** ASSIGNMENT **
Nothing but an exact reprint of the records is to be returned.

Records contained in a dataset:
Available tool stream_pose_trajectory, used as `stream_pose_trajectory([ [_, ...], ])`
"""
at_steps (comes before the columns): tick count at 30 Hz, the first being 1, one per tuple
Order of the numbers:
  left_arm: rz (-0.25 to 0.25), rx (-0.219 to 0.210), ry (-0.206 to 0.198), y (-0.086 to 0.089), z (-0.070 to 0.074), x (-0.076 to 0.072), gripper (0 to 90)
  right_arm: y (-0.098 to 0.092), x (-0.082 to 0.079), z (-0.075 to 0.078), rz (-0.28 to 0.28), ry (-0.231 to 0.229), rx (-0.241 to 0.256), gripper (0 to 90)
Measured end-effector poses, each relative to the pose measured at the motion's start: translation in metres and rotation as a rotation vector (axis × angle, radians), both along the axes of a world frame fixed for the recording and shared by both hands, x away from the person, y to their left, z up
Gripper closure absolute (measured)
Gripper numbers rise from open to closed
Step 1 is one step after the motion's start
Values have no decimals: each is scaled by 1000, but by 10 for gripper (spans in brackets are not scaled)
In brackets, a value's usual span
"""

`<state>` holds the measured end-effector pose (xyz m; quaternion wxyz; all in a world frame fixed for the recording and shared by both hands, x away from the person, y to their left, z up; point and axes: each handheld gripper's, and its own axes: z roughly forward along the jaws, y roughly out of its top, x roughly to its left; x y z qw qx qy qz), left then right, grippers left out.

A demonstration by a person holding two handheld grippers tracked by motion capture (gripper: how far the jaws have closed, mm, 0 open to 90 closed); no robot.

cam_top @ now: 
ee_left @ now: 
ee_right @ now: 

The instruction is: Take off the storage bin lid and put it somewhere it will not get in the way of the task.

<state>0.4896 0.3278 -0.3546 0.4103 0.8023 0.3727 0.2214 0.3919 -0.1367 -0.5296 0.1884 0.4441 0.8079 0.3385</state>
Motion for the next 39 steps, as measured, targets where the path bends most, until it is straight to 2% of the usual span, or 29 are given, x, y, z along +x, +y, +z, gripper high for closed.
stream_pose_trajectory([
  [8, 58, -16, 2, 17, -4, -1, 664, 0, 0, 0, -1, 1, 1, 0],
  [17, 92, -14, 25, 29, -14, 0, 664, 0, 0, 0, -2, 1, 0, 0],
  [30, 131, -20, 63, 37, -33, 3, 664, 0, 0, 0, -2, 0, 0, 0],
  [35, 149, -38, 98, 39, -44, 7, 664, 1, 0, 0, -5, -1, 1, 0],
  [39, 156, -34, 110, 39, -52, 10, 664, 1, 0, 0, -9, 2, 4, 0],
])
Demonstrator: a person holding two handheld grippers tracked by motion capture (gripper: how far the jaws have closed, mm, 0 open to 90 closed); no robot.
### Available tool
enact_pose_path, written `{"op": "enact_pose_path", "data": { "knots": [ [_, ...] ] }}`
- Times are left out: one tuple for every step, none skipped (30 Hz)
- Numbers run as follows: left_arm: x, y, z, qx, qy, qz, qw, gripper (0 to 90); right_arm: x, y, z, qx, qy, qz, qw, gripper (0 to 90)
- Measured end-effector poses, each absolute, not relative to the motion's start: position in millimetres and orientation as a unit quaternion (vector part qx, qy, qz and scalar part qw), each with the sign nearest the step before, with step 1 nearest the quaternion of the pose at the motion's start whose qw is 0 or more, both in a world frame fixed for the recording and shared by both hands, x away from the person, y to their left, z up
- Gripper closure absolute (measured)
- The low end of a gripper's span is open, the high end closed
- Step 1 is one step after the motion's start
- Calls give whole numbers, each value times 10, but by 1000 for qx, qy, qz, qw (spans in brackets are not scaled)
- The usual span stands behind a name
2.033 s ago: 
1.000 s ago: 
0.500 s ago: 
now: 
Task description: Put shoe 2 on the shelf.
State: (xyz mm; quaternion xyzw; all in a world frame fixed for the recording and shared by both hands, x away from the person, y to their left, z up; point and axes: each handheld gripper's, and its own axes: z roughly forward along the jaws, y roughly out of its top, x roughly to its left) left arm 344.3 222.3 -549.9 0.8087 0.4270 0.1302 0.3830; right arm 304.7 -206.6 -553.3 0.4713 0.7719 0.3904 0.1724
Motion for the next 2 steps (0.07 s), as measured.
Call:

** SOLUTION **
Available tool stream_pose_trajectory, used as `stream_pose_trajectory([ [_, ...], ])`
"""
at_steps (comes before the columns): tick count at 30 Hz, the first being 1, one per tuple
Order of the numbers:
  left_arm: rz (-0.25 to 0.25), rx (-0.219 to 0.210), ry (-0.206 to 0.198), y (-0.086 to 0.089), z (-0.070 to 0.074), x (-0.076 to 0.072), gripper (0 to 90)
  right_arm: y (-0.098 to 0.092), x (-0.082 to 0.079), z (-0.075 to 0.078), rz (-0.28 to 0.28), ry (-0.231 to 0.229), rx (-0.241 to 0.256), gripper (0 to 90)
Measured end-effector poses, each relative to the pose measured at the motion's start: translation in metres and rotation as a rotation vector (axis × angle, radians), both along the axes of a world frame fixed for the recording and shared by both hands, x away from the person, y to their left, z up
Gripper closure absolute (measured)
Gripper numbers rise from open to closed
Step 1 is one step after the motion's start
Values have no decimals: each is scaled by 1000, but by 10 for gripper (spans in brackets are not scaled)
In brackets, a value's usual span
"""

`<state>` holds the measured end-effector pose (xyz m; quaternion wxyz; all in a world frame fixed for the recording and shared by both hands, x away from the person, y to their left, z up; point and axes: each handheld gripper's, and its own axes: z roughly forward along the jaws, y roughly out of its top, x roughly to its left; x y z qw qx qy qz), left then right, grippers left out.

A demonstration by a person holding two handheld grippers tracked by motion capture (gripper: how far the jaws have closed, mm, 0 open to 90 closed); no robot.

cam_top @ now: 
ee_left @ now: 
ee_right @ now: 

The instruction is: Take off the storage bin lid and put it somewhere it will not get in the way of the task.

<state>0.4896 0.3278 -0.3546 0.4103 0.8023 0.3727 0.2214 0.3919 -0.1367 -0.5296 0.1884 0.4441 0.8079 0.3385</state>
Motion for the next 39 steps, as measured, targets where the path bends most, until it is straight to 2% of the usual span, or 29 are given, x, y, z along +x, +y, +z, gripper high for closed.
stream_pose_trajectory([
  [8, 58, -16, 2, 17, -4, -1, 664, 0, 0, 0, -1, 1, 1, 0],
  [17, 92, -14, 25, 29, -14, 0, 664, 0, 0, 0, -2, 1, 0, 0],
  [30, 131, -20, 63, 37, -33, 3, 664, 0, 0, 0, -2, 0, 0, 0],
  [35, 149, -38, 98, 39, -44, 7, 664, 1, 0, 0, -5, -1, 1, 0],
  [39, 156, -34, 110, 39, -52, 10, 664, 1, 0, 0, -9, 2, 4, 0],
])
Demonstrator: a person holding two handheld grippers tracked by motion capture (gripper: how far the jaws have closed, mm, 0 open to 90 closed); no robot.
### Available tool
enact_pose_path, written `{"op": "enact_pose_path", "data": { "knots": [ [_, ...] ] }}`
- Times are left out: one tuple for every step, none skipped (30 Hz)
- Numbers run as follows: left_arm: x, y, z, qx, qy, qz, qw, gripper (0 to 90); right_arm: x, y, z, qx, qy, qz, qw, gripper (0 to 90)
- Measured end-effector poses, each absolute, not relative to the motion's start: position in millimetres and orientation as a unit quaternion (vector part qx, qy, qz and scalar part qw), each with the sign nearest the step before, with step 1 nearest the quaternion of the pose at the motion's start whose qw is 0 or more, both in a world frame fixed for the recording and shared by both hands, x away from the person, y to their left, z up
- Gripper closure absolute (measured)
- The low end of a gripper's span is open, the high end closed
- Step 1 is one step after the motion's start
- Calls give whole numbers, each value times 10, but by 1000 for qx, qy, qz, qw (spans in brackets are not scaled)
- The usual span stands behind a name
2.033 s ago: 
1.000 s ago: 
0.500 s ago: 
now: 
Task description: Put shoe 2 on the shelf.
State: (xyz mm; quaternion xyzw; all in a world frame fixed for the recording and shared by both hands, x away from the person, y to their left, z up; point and axes: each handheld gripper's, and its own axes: z roughly forward along the jaws, y roughly out of its top, x roughly to its left) left arm 344.3 222.3 -549.9 0.8087 0.4270 0.1302 0.3830; right arm 304.7 -206.6 -553.3 0.4713 0.7719 0.3904 0.1724
Motion for the next 2 steps (0.07 s), as measured.
Call:

Nothing more is required for this exercise.